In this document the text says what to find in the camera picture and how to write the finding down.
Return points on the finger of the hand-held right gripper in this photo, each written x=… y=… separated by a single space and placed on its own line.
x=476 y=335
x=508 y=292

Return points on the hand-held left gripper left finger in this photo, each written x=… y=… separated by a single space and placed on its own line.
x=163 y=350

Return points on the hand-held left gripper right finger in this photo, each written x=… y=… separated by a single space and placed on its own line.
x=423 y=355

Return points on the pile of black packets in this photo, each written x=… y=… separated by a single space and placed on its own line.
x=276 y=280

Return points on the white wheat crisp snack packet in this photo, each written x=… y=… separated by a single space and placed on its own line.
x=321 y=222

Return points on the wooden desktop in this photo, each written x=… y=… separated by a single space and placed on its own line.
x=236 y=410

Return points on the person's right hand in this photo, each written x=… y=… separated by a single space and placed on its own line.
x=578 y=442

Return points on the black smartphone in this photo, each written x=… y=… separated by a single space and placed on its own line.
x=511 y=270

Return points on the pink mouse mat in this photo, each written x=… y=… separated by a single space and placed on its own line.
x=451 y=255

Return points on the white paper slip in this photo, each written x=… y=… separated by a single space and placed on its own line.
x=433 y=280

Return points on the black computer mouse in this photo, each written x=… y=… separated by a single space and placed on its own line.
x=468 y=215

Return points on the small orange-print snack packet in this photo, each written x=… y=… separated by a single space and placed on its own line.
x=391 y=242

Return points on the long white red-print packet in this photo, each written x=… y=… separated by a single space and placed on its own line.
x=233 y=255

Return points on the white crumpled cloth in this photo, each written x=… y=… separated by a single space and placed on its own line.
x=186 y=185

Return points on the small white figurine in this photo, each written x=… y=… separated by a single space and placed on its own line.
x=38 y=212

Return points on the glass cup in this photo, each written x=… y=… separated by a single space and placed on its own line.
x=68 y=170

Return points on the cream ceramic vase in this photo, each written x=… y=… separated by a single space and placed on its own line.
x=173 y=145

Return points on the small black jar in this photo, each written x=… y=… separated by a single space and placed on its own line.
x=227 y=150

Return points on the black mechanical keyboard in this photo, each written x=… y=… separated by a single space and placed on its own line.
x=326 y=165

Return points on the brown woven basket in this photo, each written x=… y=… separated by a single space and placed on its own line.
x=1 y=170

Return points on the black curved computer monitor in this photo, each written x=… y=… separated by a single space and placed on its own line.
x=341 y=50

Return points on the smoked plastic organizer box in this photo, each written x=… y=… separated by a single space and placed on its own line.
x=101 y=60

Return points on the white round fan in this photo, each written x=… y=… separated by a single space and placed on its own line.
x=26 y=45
★ ★ ★
## TASK INSTRUCTIONS
Output an exact copy of each record.

## WRITTEN REPLY
In this document the text says what to find in the camera picture and how to write the finding down.
Return points on the finger of the hand-held right gripper in this photo, each written x=… y=… separated by a single space and placed on its own line.
x=476 y=335
x=508 y=292

Return points on the hand-held left gripper left finger in this photo, each written x=… y=… separated by a single space and placed on its own line.
x=163 y=350

Return points on the hand-held left gripper right finger in this photo, each written x=… y=… separated by a single space and placed on its own line.
x=423 y=355

Return points on the pile of black packets in this photo, each written x=… y=… separated by a single space and placed on its own line.
x=276 y=280

Return points on the white wheat crisp snack packet in this photo, each written x=… y=… separated by a single space and placed on its own line.
x=321 y=222

Return points on the wooden desktop in this photo, each written x=… y=… separated by a single space and placed on its own line.
x=236 y=410

Return points on the person's right hand in this photo, each written x=… y=… separated by a single space and placed on its own line.
x=578 y=442

Return points on the black smartphone in this photo, each written x=… y=… separated by a single space and placed on its own line.
x=511 y=270

Return points on the pink mouse mat in this photo, each written x=… y=… separated by a single space and placed on its own line.
x=451 y=255

Return points on the white paper slip in this photo, each written x=… y=… separated by a single space and placed on its own line.
x=433 y=280

Return points on the black computer mouse in this photo, each written x=… y=… separated by a single space and placed on its own line.
x=468 y=215

Return points on the small orange-print snack packet in this photo, each written x=… y=… separated by a single space and placed on its own line.
x=391 y=242

Return points on the long white red-print packet in this photo, each written x=… y=… separated by a single space and placed on its own line.
x=233 y=255

Return points on the white crumpled cloth in this photo, each written x=… y=… separated by a single space and placed on its own line.
x=186 y=185

Return points on the small white figurine in this photo, each written x=… y=… separated by a single space and placed on its own line.
x=38 y=212

Return points on the glass cup in this photo, each written x=… y=… separated by a single space and placed on its own line.
x=68 y=170

Return points on the cream ceramic vase in this photo, each written x=… y=… separated by a single space and placed on its own line.
x=173 y=145

Return points on the small black jar in this photo, each written x=… y=… separated by a single space and placed on its own line.
x=227 y=150

Return points on the black mechanical keyboard in this photo, each written x=… y=… separated by a single space and placed on its own line.
x=326 y=165

Return points on the brown woven basket in this photo, each written x=… y=… separated by a single space and placed on its own line.
x=1 y=170

Return points on the black curved computer monitor in this photo, each written x=… y=… separated by a single space and placed on its own line.
x=341 y=50

Return points on the smoked plastic organizer box in this photo, each written x=… y=… separated by a single space and placed on its own line.
x=101 y=60

Return points on the white round fan in this photo, each written x=… y=… separated by a single space and placed on its own line.
x=26 y=45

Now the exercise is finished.